From the records below, transcribe exactly the lines that begin at the line with "right black gripper body: [313, 218]" and end at the line with "right_arm: x, y, z, rx, ry, rz, gripper", both included.

Records from a dataset
####

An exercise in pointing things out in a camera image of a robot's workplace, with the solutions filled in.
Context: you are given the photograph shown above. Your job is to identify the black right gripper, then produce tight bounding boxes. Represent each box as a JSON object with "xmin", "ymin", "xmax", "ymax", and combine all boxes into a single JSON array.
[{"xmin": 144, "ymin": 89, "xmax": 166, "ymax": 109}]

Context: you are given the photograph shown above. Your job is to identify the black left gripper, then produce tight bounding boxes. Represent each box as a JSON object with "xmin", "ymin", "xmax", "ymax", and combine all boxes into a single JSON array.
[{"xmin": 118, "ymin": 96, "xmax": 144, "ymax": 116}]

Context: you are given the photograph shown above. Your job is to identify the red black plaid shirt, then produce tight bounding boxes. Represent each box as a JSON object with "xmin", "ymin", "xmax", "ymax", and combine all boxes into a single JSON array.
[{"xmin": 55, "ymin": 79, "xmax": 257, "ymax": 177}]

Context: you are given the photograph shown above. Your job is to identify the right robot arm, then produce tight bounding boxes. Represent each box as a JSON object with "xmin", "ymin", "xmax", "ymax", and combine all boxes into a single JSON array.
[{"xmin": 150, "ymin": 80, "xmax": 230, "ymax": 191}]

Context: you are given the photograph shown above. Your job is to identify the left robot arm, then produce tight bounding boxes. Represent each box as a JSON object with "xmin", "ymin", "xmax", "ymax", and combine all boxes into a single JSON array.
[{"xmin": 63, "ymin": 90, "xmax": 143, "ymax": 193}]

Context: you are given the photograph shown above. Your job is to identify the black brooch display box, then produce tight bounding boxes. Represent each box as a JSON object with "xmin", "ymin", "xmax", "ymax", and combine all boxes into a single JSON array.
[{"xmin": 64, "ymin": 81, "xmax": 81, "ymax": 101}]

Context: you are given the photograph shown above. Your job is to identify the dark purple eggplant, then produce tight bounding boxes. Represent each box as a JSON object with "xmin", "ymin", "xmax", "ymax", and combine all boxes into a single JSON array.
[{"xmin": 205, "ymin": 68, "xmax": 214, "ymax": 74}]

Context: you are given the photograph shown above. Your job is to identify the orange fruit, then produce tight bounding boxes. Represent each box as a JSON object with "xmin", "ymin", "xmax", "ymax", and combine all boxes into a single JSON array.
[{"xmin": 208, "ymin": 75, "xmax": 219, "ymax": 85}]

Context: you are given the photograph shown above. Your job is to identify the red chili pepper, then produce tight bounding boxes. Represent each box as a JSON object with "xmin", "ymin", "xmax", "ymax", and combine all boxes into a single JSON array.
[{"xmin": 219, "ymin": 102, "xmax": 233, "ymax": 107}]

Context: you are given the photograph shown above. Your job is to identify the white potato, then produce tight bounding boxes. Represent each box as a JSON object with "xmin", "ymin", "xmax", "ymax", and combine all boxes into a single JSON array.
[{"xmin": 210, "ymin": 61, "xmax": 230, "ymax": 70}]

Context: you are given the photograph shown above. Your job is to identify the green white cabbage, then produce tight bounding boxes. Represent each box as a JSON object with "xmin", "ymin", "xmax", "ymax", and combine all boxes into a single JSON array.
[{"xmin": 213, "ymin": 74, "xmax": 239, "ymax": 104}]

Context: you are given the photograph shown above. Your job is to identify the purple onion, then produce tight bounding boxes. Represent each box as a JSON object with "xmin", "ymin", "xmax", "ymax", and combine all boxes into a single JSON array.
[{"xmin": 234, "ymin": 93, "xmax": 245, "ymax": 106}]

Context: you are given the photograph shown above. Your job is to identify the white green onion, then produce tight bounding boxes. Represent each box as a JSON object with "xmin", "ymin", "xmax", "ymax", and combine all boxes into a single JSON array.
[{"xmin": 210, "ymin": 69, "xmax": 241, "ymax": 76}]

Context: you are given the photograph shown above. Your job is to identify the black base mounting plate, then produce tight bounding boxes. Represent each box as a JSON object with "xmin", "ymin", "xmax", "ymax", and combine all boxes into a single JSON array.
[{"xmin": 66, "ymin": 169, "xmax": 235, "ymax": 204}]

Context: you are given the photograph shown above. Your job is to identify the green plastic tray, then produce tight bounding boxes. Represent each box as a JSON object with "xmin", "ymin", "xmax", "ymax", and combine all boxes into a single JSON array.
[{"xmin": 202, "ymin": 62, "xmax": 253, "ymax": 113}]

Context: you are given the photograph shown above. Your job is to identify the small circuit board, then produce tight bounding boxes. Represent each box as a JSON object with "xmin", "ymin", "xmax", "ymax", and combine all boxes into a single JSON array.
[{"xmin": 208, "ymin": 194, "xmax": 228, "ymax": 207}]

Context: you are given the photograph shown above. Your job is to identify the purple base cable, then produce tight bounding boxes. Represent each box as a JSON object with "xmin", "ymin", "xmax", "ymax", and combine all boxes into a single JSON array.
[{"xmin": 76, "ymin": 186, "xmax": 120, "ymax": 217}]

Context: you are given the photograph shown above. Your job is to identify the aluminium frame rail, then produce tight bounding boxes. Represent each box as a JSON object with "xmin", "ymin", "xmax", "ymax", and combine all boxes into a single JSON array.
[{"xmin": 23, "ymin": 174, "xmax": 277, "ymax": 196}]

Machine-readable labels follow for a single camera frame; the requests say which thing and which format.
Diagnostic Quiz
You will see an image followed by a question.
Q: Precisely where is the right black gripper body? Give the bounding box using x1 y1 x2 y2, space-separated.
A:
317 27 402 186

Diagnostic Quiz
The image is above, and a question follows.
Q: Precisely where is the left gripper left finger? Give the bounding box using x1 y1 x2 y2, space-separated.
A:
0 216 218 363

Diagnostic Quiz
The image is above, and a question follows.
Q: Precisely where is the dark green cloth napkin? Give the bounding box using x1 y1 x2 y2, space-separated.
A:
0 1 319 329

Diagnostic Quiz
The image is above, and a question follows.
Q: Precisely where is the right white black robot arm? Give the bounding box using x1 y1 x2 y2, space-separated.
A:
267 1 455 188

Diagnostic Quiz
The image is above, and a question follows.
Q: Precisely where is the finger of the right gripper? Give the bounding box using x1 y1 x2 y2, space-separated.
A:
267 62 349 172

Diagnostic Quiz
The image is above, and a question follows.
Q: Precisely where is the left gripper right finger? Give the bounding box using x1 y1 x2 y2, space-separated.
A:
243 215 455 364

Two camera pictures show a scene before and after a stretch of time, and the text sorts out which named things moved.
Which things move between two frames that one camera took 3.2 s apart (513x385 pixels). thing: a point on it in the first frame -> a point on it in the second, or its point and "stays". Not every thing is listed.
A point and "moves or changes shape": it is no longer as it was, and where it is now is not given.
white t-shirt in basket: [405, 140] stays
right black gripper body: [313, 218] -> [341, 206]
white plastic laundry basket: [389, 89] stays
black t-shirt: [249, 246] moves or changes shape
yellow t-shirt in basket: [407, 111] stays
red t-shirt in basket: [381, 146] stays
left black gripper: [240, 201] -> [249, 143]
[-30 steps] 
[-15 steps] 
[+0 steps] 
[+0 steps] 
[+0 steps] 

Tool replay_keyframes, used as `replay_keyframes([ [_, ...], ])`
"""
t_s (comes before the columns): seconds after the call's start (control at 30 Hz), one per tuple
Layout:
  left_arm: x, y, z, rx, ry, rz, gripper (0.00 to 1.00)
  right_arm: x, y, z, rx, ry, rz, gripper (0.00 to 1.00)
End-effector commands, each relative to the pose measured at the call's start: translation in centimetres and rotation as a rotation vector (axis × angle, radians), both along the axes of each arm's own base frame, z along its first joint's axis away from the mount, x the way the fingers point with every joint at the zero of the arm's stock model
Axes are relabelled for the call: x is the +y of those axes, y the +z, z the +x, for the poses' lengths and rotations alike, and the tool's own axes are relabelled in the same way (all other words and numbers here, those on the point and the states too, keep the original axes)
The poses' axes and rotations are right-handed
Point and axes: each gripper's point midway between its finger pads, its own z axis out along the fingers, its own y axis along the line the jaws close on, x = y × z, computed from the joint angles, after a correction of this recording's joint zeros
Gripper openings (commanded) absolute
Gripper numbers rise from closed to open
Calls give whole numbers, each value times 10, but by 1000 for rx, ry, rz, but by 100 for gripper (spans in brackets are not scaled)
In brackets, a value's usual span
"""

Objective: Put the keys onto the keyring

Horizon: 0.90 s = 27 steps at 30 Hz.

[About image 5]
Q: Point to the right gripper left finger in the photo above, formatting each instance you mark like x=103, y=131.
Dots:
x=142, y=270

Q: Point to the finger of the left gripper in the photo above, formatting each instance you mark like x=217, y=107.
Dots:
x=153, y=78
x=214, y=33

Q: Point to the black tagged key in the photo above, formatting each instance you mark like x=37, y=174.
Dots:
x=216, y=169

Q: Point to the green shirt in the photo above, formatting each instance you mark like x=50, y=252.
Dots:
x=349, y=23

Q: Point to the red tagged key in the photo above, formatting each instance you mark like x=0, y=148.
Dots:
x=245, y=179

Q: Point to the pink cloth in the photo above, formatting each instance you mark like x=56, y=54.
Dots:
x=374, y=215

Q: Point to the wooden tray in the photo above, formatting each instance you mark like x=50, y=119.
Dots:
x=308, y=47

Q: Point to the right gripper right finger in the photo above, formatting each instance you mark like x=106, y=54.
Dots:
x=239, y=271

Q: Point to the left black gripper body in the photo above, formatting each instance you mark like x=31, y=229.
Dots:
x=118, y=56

####

The completed task:
right black gripper body: [313, 218] -> [341, 206]
white plastic laundry basket: [389, 89] stays
black t-shirt: [249, 246] moves or changes shape
yellow t-shirt in basket: [407, 111] stays
red t-shirt in basket: [381, 146] stays
left black gripper: [240, 201] -> [249, 143]
[-30 steps] 
[-15 steps] 
[+0 steps] 
[+0 steps] 
[+0 steps] 

Tool replay_keyframes, used as `replay_keyframes([ [_, ...], ])`
"""
t_s (comes before the columns): seconds after the call's start (control at 30 Hz), one per tuple
Layout:
  left_arm: x, y, z, rx, ry, rz, gripper (0.00 to 1.00)
  right_arm: x, y, z, rx, ry, rz, gripper (0.00 to 1.00)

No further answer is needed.